Le Kosovo a annoncé, vendredi, la création d'une armée, avec le soutien des Américains. Une décision qui risque d'envenimer les relations avec la Serbie, qui ne reconnaît pas l'indépendance de son ancienne province.
Le Kosovo aura son armée. La jeune république des Balkans – non reconnue par l'ONU – a décidé de se doter d'une force militaire. Cette décision, annoncée le 14 décembre, a provoqué la colère des Serbes qui parlent d'un "coup de révolver à la paix".
"Le Parlement du Kosovo a adopté la loi sur la force de sécurité du Kosovo ! Félicitations !", a lancé le président du Parlement, Kadri Veseli, à des députés unanimes, les dix élus de la minorité serbe ayant boycotté la séance.
Le vote a été salué par les États-Unis, solide soutien de Pristina, dont l'ambassadeur s'est félicité d'une contribution "à la paix et la stabilité au Kosovo et dans la région".
Une force de 5 000 hommes
Effectuant surtout des missions de sécurité civile, la KSF (Kosovo security forces) sera chargée d'"assurer l'intégrité territoriale du pays", "de protéger la propriété et les intérêts de la République du Kosovo, d'apporter un soutien militaire aux autorités civiles en cas de catastrophe, et de participer à des opérations internationales", selon la loi. La mue devrait prendre jusqu'à dix ans, selon analystes et responsables. Aujourd'hui, forts de 2 500 membres, les effectifs de la KSF doivent passer à 5 000, plus 3 000 réservistes.

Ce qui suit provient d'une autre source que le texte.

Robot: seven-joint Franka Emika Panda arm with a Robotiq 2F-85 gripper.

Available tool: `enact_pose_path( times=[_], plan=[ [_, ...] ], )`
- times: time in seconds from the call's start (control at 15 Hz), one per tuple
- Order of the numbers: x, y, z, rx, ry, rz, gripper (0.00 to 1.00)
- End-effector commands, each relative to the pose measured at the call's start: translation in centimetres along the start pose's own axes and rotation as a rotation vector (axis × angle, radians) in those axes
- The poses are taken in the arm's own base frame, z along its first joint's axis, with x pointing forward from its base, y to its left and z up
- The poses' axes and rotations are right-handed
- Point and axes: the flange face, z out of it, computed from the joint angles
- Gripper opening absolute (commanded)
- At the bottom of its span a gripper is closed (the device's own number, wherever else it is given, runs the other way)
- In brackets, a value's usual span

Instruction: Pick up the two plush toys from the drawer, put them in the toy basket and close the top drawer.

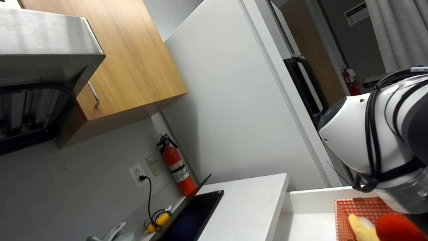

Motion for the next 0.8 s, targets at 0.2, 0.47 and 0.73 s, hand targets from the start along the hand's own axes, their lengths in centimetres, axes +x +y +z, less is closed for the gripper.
enact_pose_path(
  times=[0.2, 0.47, 0.73],
  plan=[
    [1.8, -0.5, -2.2, 0.046, 0.193, 0.114, 0.00],
    [2.2, -0.8, -3.4, 0.015, 0.319, 0.165, 0.00],
    [3.2, -0.7, -4.6, -0.028, 0.404, 0.184, 0.00]
  ],
)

Depuis la fin de la guerre entre forces serbes et indépendantistes kosovars albanais (1998-99, plus de 13 000 morts), la sécurité du Kosovo est garantie par une force internationale menée par l'Otan, la Kfor.
Le secrétaire général de l'Alliance atlantique, Jens Stoltenberg, l'a regretté, expliquant que l'Otan allait "être contrainte de réexaminer le niveau d'engagement" de son organisation auprès de la KSF. Il a toutefois assuré que la force restait "engagée à travers la Kfor" pour la sécurité du Kosovo et "la stabilité dans les Balkans en général".
L'Union européenne a également exprimé ses réserves, estimant que le mandat de la KSF "ne devrait être modifié que par un processus inclusif (des Serbes) et progressif, conformément à la Constitution du Kosovo". Celle-ci ne peut être modifiée sans l'aval des élus de la minorité serbe.
La Serbie appelle au calme
Pristina a accueilli le vote au son des tambours et des trompettes, tandis que des pétards de joie étaient entendus dans la partie méridionale de la ville divisée de Mitrovica, où vivent les Kosovars albanais. Juste en face, au nord, quelques centaines de Serbes ont manifesté dans le calme.
"Nous sommes heureux que la construction de notre pays soit terminée", s'enthousiasme Vlora Rexhepi, un étudiant de 23 ans, à Pristina.
"Après deux décennies de dur labeur, nous achevons enfin le processus de construction d'un État", a réagi sur Facebook le président Hashim Thaçi. La veille, il avait revêtu son treillis pour assurer que la nouvelle armée serait au service de tous, quelle que soit l'appartenance ethnique. "Les Serbes sont des citoyens du Kosovo, ils sont chez eux", a déclaré, vendredi, en serbe, son Premier ministre Ramush Haradinaj.
Les quelque 120 000 Serbes du Kosovo restent fidèles à Belgrade, qui refuse l'indépendance proclamée en 2008 par son ancienne province, majoritairement peuplée d'Albanais.
"J'espère" que si ceux-ci "entreprennent quelque chose contre nous, l'État serbe fera quelque chose pour nous protéger", commente Marko Djusic, habitant de Dren, village serbe du nord du Kosovo.
Un des principaux responsables politiques de la minorité serbe, Goran Rakic, a qualifié la loi de "coup de révolver à la paix". Il a mis en garde Pristina contre l'envoi de troupes dans le nord du Kosovo, mais a appelé "à la retenue et à ne pas répondre aux provocations".
Selon son ministère des Affaires étrangères cité par l'agence indépendante Beta, Belgrade compte demander une "réunion d'urgence au Conseil de sécurité de l'ONU" où les Serbes peuvent compter sur les soutiens russe et chinois. Selon la chaîne nationale RTS, le président Aleksandar Vucic a commencé, vendredi, une tournée de trois jours dans les unités militaires proches du Kosovo. La Première ministre Ana Brnabic a cependant assuré que la Serbie resterait "sur le chemin de la paix".